Su corazón latía lento con la cadencia de un triste violín que tocaba cada fibra de su alma encostrada, mientras una voz rasgada y cansada repetía palabras surrealistas de desamor. Le gustaban las canciones que le revolcaban la vida, que le arrancaban lágrimas. Le gustaban las canciones con grandes arreglos orquestales, dramáticas, majestuosas; le gustaba tomarse algo bien caliente a ver si descongelaba el amor que ya no sentía.

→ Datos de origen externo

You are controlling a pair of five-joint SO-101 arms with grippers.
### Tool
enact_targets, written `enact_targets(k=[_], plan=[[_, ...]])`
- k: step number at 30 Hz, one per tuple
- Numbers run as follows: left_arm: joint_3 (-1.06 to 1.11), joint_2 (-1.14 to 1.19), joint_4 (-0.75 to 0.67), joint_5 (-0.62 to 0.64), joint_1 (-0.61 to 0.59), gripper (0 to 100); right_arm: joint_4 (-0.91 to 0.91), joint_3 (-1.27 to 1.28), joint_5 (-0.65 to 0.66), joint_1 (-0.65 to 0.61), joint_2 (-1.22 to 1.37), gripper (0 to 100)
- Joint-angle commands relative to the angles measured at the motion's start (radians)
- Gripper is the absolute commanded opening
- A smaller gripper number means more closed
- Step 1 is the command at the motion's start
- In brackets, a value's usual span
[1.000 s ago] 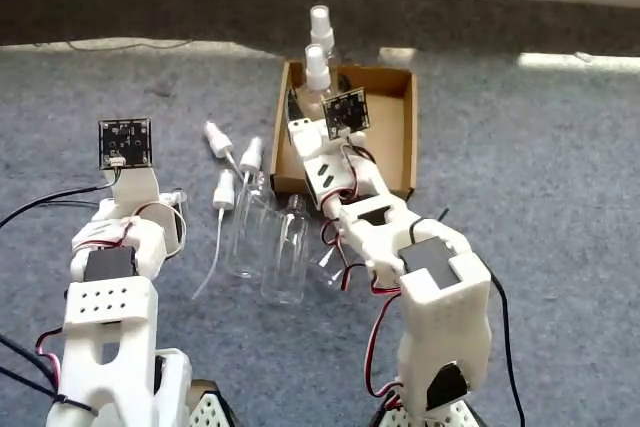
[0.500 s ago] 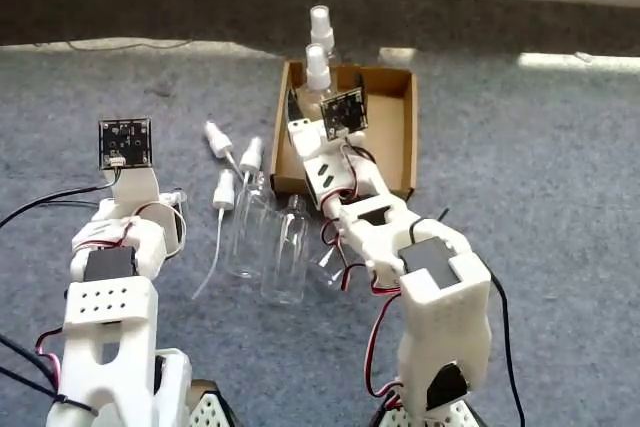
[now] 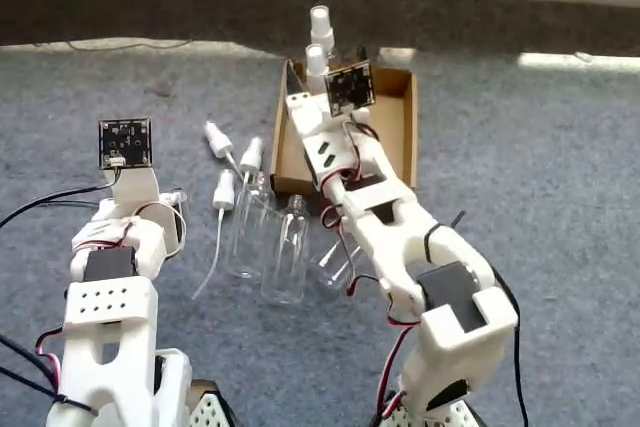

Se sentó en una pequeña alfombra al lado del balcón. Repitió una y otra vez la misma canción mientras se bebía un café despacio hasta que fue enfriándose. Miró hacia al cielo, inamovible, como buscando una respuesta que no llegaría, o tratando de entender de dónde venía esa tristeza que se le metía en el alma y le perforaba los sentidos sin piedad.
Cuando la noche se hizo más oscura y la ciudad dejó de latir frente a su mirada y las luces brillantes se fueron apagando una a una, cuando el café estuvo tan frío que se hizo imbebible; la canción dejó de sonar y el ruido de la lluvia cesó por completo.
Cuando prendió las luces y las sombras desaparecieron ante sus ojos,
la cotidianidad se apoderó de su alrededor y su angustia se disolvió poco a poco hasta que ya no podía recordar por qué la sentía.
Entonces comprendió que esa inmensa zozobra no era más que otro domingo con lluvia a las seis de la tarde.